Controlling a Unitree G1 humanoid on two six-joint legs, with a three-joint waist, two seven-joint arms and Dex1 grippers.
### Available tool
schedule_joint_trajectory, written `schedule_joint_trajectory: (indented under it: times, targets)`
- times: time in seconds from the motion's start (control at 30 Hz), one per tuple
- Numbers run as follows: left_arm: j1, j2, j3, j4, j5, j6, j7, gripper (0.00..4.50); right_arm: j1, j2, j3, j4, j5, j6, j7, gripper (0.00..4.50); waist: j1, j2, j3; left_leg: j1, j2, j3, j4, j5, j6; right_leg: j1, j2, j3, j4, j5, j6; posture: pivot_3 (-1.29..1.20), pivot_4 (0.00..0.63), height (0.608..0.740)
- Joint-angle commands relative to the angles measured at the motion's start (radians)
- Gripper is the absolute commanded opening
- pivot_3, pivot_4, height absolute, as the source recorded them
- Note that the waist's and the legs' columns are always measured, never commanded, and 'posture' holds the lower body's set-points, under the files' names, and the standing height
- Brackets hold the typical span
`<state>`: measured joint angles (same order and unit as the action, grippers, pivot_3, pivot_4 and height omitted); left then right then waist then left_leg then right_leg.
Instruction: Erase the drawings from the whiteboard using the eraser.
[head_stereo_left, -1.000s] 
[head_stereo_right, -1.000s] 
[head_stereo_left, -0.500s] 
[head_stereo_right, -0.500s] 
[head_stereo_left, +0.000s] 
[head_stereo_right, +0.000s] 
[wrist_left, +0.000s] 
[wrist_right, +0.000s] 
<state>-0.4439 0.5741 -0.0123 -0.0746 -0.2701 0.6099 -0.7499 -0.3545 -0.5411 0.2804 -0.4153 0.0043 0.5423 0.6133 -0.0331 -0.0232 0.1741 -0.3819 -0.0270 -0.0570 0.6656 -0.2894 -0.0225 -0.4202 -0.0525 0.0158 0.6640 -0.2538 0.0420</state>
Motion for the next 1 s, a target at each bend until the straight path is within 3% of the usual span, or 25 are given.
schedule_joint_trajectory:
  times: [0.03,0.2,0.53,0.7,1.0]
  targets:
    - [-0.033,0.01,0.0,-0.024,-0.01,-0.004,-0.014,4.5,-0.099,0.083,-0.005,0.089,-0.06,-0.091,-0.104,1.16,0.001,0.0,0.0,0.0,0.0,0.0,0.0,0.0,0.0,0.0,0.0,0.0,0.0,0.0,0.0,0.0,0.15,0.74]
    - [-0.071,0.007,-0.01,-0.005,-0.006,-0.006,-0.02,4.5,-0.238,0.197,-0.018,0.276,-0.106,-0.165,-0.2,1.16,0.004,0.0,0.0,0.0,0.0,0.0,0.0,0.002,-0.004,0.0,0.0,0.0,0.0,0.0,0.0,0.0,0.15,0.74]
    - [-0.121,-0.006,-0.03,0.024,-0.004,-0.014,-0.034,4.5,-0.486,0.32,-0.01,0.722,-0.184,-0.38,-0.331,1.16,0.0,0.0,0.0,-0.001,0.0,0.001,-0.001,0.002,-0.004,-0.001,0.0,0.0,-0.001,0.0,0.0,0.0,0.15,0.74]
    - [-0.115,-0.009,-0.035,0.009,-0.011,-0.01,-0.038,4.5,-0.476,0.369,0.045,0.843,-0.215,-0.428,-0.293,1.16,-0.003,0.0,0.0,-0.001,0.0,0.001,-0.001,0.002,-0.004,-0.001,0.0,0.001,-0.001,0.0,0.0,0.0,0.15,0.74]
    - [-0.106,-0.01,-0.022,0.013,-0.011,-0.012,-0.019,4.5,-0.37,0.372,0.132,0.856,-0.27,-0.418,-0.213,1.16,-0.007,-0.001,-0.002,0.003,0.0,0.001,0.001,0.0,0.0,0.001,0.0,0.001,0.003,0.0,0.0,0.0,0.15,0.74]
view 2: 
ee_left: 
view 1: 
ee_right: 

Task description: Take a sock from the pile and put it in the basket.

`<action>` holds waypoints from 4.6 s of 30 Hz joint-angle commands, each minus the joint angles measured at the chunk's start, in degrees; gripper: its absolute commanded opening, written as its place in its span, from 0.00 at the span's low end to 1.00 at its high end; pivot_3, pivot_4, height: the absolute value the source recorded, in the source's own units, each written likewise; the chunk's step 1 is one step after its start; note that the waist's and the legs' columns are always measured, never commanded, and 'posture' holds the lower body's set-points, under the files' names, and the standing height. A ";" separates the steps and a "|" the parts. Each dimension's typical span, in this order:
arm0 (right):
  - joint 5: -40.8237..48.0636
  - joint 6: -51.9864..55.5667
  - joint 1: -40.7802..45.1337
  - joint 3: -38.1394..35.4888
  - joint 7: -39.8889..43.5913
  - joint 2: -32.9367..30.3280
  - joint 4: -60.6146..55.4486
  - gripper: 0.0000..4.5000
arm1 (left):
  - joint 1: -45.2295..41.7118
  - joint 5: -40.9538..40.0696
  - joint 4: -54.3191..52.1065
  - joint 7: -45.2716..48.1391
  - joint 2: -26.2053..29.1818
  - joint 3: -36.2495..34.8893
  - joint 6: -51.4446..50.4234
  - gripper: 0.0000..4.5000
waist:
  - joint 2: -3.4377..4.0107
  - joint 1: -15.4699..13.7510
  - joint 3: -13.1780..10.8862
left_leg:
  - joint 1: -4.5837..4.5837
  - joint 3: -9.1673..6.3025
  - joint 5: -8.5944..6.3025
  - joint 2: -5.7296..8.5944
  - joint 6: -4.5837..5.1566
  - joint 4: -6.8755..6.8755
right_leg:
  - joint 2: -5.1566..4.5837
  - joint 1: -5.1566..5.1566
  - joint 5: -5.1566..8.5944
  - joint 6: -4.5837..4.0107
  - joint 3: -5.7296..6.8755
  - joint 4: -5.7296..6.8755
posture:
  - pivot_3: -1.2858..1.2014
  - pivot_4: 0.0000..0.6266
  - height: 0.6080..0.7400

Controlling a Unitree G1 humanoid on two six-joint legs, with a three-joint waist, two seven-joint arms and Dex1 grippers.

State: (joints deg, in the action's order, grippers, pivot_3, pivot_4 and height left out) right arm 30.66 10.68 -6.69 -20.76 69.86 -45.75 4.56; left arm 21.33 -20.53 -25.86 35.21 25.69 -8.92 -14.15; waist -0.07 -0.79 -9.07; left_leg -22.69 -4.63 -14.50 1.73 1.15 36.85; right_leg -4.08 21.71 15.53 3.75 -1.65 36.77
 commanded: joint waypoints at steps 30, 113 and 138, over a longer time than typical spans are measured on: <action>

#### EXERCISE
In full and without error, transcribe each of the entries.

#### YOUR RESPONSE
Controlling a Unitree G1 humanoid on two six-joint legs, with a three-joint waist, two seven-joint arms and Dex1 grippers.
### Available tool
schedule_joint_trajectory, written `schedule_joint_trajectory: (indented under it: times, targets)`
- times: time in seconds from the motion's start (control at 30 Hz), one per tuple
- Numbers run as follows: left_arm: j1, j2, j3, j4, j5, j6, j7, gripper (0.00..4.50); right_arm: j1, j2, j3, j4, j5, j6, j7, gripper (0.00..4.50); waist: j1, j2, j3; left_leg: j1, j2, j3, j4, j5, j6; right_leg: j1, j2, j3, j4, j5, j6; posture: pivot_3 (-1.29..1.20), pivot_4 (0.00..0.63), height (0.608..0.740)
- Joint-angle commands relative to the angles measured at the motion's start (radians)
- Gripper is the absolute commanded opening
- pivot_3, pivot_4, height absolute, as the source recorded them
- Note that the waist's and the legs' columns are always measured, never commanded, and 'posture' holds the lower body's set-points, under the files' names, and the standing height
- Brackets hold the typical span
`<state>`: measured joint angles (same order and unit as the action, grippers, pivot_3, pivot_4 and height omitted); left then right then waist then left_leg then right_leg.
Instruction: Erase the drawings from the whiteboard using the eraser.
[head_stereo_left, -1.000s] 
[head_stereo_right, -1.000s] 
[head_stereo_left, -0.500s] 
[head_stereo_right, -0.500s] 
[head_stereo_left, +0.000s] 
[head_stereo_right, +0.000s] 
[wrist_left, +0.000s] 
[wrist_right, +0.000s] 
<state>-0.4439 0.5741 -0.0123 -0.0746 -0.2701 0.6099 -0.7499 -0.3545 -0.5411 0.2804 -0.4153 0.0043 0.5423 0.6133 -0.0331 -0.0232 0.1741 -0.3819 -0.0270 -0.0570 0.6656 -0.2894 -0.0225 -0.4202 -0.0525 0.0158 0.6640 -0.2538 0.0420</state>
Motion for the next 1 s, a target at each bend until the straight path is within 3% of the usual span, or 25 are given.
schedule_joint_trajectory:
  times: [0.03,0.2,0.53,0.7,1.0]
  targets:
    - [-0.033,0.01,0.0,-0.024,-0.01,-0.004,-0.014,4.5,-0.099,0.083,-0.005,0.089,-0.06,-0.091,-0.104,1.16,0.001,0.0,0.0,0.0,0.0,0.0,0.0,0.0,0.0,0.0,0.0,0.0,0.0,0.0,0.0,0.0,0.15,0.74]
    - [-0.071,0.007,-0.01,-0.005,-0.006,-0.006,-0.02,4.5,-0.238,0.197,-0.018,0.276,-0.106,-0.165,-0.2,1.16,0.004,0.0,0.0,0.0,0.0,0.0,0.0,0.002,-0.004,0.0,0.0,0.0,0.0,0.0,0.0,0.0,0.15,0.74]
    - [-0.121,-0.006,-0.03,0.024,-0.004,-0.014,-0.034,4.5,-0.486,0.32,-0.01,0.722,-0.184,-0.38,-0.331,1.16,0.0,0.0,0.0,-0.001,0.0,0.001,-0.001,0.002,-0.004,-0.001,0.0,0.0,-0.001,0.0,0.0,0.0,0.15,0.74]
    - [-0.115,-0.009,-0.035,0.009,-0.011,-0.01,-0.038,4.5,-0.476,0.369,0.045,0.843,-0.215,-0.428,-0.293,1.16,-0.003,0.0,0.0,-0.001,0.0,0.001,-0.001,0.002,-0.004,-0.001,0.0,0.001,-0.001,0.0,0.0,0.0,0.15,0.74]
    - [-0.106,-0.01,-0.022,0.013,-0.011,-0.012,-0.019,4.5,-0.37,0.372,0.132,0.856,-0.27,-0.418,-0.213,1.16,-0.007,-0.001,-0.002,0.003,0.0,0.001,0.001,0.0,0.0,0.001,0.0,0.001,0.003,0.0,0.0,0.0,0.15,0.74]
view 2: 
ee_left: 
view 1: 
ee_right: 

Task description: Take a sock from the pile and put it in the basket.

`<action>` holds waypoints from 4.6 s of 30 Hz joint-angle commands, each minus the joint angles measured at the chunk's start, in degrees; gripper: its absolute commanded opening, written as its place in its span, from 0.00 at the span's low end to 1.00 at its high end; pivot_3, pivot_4, height: the absolute value the source recorded, in the source's own units, each written likewise; the chunk's step 1 is one step after its start; note that the waist's and the legs' columns are always measured, never commanded, and 'posture' holds the lower body's set-points, under the files' names, and the standing height. A ";" separates the steps and a "|" the parts. Each dimension's typical span, in this order:
arm0 (right):
  - joint 5: -40.8237..48.0636
  - joint 6: -51.9864..55.5667
  - joint 1: -40.7802..45.1337
  - joint 3: -38.1394..35.4888
  - joint 7: -39.8889..43.5913
  - joint 2: -32.9367..30.3280
  - joint 4: -60.6146..55.4486
  - gripper: 0.0000..4.5000
arm1 (left):
  - joint 1: -45.2295..41.7118
  - joint 5: -40.9538..40.0696
  - joint 4: -54.3191..52.1065
  - joint 7: -45.2716..48.1391
  - joint 2: -26.2053..29.1818
  - joint 3: -36.2495..34.8893
  - joint 6: -51.4446..50.4234
  - gripper: 0.0000..4.5000
waist:
  - joint 2: -3.4377..4.0107
  - joint 1: -15.4699..13.7510
  - joint 3: -13.1780..10.8862
left_leg:
  - joint 1: -4.5837..4.5837
  - joint 3: -9.1673..6.3025
  - joint 5: -8.5944..6.3025
  - joint 2: -5.7296..8.5944
  - joint 6: -4.5837..5.1566
  - joint 4: -6.8755..6.8755
right_leg:
  - joint 2: -5.1566..4.5837
  - joint 1: -5.1566..5.1566
  - joint 5: -5.1566..8.5944
  - joint 6: -4.5837..4.0107
  - joint 3: -5.7296..6.8755
  - joint 4: -5.7296..6.8755
posture:
  - pivot_3: -1.2858..1.2014
  - pivot_4: 0.0000..0.6266
  - height: 0.6080..0.7400

Controlling a Unitree G1 humanoid on two six-joint legs, with a three-joint waist, two seven-joint arms and Dex1 grippers.

State: (joints deg, in the action's order, grippers, pivot_3, pivot_4 and height left out) right arm 30.66 10.68 -6.69 -20.76 69.86 -45.75 4.56; left arm 21.33 -20.53 -25.86 35.21 25.69 -8.92 -14.15; waist -0.07 -0.79 -9.07; left_leg -22.69 -4.63 -14.50 1.73 1.15 36.85; right_leg -4.08 21.71 15.53 3.75 -1.65 36.77
 commanded: joint waypoints at steps 30, 113 and 138, over a longer time than typical spans are measured on: <action>

That wraps up the answer.